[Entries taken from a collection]
○ ○ ○

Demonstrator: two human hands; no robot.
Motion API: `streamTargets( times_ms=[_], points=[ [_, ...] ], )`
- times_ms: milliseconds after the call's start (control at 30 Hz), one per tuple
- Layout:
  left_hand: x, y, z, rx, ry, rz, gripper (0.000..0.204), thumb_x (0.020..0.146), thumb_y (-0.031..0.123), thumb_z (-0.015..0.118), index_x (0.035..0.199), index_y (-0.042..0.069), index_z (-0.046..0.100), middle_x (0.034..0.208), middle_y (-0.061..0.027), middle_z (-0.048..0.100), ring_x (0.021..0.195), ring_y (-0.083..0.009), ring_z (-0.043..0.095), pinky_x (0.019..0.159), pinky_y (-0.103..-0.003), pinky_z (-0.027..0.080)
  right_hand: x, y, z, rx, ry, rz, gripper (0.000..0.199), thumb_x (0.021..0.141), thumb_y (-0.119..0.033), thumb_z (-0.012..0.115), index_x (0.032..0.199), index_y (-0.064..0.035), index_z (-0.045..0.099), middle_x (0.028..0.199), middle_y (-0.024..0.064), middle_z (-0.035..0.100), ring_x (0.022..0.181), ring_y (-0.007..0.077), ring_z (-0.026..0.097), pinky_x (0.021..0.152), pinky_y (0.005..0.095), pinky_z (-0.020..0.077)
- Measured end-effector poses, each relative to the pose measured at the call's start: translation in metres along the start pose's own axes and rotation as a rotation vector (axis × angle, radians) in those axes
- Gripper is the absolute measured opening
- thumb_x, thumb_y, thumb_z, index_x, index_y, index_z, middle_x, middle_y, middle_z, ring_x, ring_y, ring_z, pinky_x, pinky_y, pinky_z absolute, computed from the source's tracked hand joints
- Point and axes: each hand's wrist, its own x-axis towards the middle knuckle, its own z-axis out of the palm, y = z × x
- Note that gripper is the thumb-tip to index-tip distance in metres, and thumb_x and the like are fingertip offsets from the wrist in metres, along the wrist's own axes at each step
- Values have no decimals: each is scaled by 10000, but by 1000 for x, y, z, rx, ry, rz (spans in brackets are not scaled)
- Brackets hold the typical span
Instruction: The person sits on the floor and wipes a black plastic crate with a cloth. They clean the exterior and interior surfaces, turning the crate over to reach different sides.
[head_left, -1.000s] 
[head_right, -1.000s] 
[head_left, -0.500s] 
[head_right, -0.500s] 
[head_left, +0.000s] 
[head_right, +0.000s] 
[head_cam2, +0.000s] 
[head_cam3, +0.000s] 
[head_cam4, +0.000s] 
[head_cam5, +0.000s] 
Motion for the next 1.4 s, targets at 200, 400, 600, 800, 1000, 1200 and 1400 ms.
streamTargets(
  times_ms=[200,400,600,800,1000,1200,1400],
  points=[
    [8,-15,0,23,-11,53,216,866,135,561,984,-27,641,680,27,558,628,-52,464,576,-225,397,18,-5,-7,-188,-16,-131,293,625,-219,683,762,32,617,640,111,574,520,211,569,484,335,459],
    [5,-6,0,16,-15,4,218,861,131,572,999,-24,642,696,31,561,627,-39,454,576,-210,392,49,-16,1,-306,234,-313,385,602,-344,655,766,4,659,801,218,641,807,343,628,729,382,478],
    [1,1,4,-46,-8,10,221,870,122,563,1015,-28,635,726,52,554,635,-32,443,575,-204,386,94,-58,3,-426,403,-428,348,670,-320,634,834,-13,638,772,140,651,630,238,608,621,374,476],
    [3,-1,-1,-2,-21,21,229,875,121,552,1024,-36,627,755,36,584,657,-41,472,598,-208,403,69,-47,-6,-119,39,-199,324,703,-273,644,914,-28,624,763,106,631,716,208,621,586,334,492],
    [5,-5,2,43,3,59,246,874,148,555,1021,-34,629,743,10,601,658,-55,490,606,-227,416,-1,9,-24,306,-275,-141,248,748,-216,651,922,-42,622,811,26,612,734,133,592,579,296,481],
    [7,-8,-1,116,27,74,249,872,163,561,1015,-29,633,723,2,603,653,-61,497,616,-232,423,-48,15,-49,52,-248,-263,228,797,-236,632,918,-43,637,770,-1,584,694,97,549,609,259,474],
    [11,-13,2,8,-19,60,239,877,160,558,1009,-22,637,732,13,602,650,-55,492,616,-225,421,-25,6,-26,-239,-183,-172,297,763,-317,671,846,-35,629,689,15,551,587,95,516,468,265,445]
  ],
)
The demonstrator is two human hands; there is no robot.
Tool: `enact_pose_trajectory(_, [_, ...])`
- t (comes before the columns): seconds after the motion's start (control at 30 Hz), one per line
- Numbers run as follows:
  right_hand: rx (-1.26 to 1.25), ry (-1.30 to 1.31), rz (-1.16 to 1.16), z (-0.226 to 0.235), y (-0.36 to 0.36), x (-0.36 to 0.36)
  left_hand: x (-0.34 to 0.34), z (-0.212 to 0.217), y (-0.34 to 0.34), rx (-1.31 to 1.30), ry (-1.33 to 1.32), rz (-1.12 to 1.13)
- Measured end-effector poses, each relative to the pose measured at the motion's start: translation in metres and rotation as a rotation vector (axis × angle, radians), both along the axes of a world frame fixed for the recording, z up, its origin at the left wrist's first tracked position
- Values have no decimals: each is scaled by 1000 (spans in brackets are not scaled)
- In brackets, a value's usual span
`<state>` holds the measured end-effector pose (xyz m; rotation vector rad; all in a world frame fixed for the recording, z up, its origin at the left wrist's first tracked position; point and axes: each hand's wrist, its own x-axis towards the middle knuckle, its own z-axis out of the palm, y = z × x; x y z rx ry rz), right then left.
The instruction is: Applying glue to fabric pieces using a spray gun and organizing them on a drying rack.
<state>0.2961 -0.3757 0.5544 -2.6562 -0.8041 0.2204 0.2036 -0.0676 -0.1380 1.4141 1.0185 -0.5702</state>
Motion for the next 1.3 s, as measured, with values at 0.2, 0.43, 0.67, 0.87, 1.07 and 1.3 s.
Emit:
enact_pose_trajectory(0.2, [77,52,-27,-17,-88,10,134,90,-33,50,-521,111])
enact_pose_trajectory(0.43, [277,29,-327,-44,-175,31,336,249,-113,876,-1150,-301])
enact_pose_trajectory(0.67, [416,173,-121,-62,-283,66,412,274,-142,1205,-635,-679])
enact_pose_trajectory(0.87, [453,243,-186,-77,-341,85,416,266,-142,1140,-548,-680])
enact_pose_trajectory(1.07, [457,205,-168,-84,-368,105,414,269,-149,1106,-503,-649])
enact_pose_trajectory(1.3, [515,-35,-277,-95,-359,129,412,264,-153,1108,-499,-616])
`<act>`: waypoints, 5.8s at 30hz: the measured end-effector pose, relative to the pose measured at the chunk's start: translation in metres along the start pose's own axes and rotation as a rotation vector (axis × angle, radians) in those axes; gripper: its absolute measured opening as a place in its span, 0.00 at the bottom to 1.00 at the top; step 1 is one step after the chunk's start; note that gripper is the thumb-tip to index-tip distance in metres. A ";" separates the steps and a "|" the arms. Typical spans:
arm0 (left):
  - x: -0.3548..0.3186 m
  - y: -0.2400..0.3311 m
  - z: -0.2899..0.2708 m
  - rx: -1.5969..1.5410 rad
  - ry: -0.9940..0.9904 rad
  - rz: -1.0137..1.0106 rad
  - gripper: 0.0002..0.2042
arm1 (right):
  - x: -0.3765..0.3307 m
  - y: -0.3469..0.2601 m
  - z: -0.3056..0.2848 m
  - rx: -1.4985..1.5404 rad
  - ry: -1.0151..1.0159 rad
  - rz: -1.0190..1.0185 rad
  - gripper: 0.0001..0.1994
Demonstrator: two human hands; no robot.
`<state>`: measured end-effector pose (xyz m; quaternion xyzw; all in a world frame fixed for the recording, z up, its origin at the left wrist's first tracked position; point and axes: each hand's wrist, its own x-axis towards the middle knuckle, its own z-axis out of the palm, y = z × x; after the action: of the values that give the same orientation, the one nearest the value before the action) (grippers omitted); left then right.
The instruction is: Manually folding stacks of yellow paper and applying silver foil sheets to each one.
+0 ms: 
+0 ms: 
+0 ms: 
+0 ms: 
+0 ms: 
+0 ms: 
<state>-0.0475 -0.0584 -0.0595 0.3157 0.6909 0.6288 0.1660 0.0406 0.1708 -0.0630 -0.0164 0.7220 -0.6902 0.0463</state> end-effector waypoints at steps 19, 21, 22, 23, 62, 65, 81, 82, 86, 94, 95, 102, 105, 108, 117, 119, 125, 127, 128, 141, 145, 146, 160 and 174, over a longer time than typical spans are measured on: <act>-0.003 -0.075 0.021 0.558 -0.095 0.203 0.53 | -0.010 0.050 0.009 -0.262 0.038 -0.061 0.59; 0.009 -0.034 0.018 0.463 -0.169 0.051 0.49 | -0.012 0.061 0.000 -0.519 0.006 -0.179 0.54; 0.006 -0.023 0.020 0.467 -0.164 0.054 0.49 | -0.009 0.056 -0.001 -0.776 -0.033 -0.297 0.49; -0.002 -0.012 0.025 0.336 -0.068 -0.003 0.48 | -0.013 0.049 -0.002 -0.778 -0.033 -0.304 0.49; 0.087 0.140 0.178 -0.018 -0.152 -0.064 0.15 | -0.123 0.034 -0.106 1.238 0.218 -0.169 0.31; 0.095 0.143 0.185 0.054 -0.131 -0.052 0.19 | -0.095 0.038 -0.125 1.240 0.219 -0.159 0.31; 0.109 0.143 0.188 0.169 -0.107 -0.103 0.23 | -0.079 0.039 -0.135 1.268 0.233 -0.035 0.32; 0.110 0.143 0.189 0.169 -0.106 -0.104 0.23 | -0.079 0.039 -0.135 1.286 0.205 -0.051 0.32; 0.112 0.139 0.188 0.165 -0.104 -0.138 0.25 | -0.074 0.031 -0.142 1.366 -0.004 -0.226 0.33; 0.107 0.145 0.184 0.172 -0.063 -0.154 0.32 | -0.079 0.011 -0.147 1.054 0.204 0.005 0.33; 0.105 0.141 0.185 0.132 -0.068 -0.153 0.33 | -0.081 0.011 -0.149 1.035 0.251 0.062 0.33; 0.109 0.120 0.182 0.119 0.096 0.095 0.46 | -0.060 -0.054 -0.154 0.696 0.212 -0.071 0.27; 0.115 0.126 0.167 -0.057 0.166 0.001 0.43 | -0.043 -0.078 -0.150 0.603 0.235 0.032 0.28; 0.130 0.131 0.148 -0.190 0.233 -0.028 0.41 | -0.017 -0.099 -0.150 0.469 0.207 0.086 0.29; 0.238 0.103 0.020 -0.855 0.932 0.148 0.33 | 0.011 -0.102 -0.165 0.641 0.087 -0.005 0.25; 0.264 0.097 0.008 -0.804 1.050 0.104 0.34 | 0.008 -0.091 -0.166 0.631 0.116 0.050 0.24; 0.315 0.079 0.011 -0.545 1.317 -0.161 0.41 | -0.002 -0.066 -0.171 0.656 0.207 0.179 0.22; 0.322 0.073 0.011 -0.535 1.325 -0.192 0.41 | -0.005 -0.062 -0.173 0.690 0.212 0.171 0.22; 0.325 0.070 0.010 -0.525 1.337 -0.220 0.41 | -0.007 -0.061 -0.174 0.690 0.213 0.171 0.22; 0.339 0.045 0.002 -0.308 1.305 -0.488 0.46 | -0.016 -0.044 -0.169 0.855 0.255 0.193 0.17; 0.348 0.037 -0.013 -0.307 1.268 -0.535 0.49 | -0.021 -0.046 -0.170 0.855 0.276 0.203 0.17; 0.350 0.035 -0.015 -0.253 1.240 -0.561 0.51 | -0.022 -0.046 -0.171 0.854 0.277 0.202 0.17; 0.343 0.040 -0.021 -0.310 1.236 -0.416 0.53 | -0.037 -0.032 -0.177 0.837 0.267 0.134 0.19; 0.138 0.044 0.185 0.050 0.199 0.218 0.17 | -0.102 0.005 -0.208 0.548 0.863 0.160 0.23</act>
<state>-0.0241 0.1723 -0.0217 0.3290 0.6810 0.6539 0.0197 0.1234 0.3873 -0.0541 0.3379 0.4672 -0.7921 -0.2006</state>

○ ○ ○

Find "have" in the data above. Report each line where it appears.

- Values have no decimals: each is scaled by 10000, but by 1000 for x, y, z, rx, ry, rz (spans in brackets are not scaled)
- Values have no decimals: each is scaled by 1000 (spans in brackets are not scaled)

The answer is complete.